# Problem to solve
The lines from the one with "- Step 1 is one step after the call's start" through the last line of the material below, copied exactly and free of pictures, make up the whole answer.

━━ Data section

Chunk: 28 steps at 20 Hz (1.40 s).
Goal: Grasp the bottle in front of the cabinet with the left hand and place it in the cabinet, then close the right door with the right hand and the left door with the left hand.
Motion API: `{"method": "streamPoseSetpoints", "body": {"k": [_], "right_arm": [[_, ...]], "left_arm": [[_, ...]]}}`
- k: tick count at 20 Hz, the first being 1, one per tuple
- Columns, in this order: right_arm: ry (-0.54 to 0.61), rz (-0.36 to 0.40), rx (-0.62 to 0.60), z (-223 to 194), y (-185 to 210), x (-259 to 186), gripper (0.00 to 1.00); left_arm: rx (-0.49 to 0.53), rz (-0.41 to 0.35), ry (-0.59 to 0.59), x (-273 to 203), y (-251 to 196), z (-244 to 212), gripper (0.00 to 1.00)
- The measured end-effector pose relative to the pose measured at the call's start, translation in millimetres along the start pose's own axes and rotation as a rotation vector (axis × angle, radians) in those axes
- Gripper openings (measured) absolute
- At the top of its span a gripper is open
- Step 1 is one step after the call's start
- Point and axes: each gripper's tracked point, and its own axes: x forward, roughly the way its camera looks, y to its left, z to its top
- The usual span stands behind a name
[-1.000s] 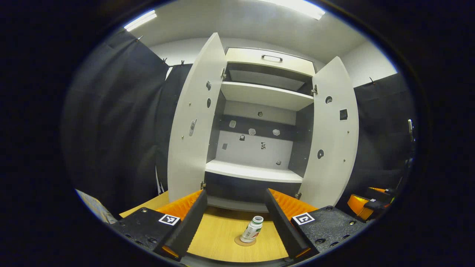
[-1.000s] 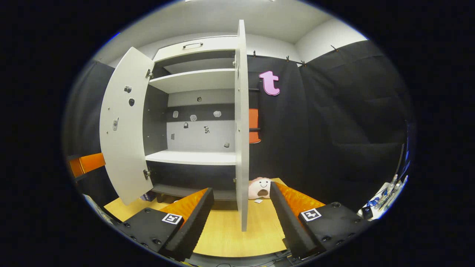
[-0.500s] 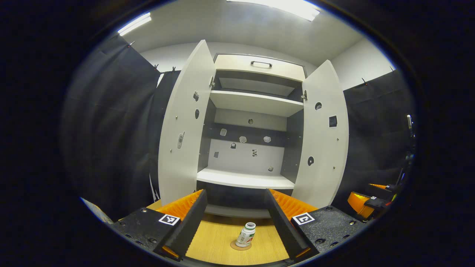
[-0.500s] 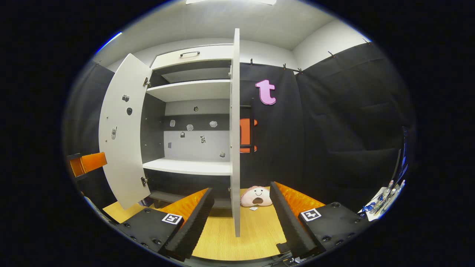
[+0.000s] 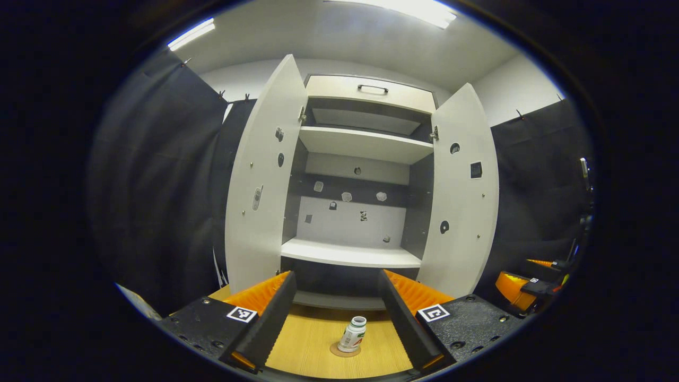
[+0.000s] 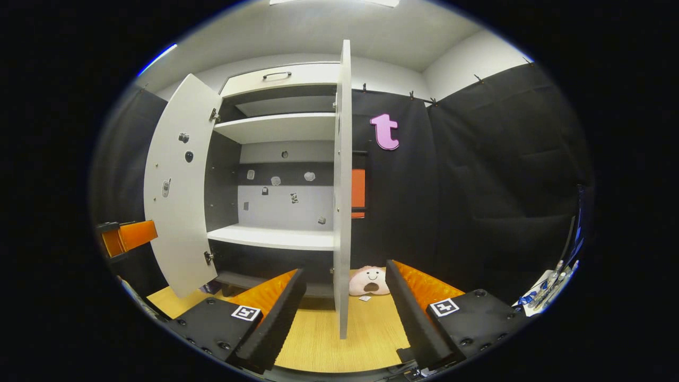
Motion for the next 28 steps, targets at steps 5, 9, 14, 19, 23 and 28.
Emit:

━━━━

# Worked solution
- Step 1 is one step after the call's start
- Point and axes: each gripper's tracked point, and its own axes: x forward, roughly the way its camera looks, y to its left, z to its top
- The usual span stands behind a name
[-1.000s] 
[-1.000s] 
[-0.500s] 
[-0.500s] 
[+0.000s] 
[+0.000s] 
Motion for the next 28 steps, targets at steps 5, 9, 14, 19, 23 and 28.
Emit:

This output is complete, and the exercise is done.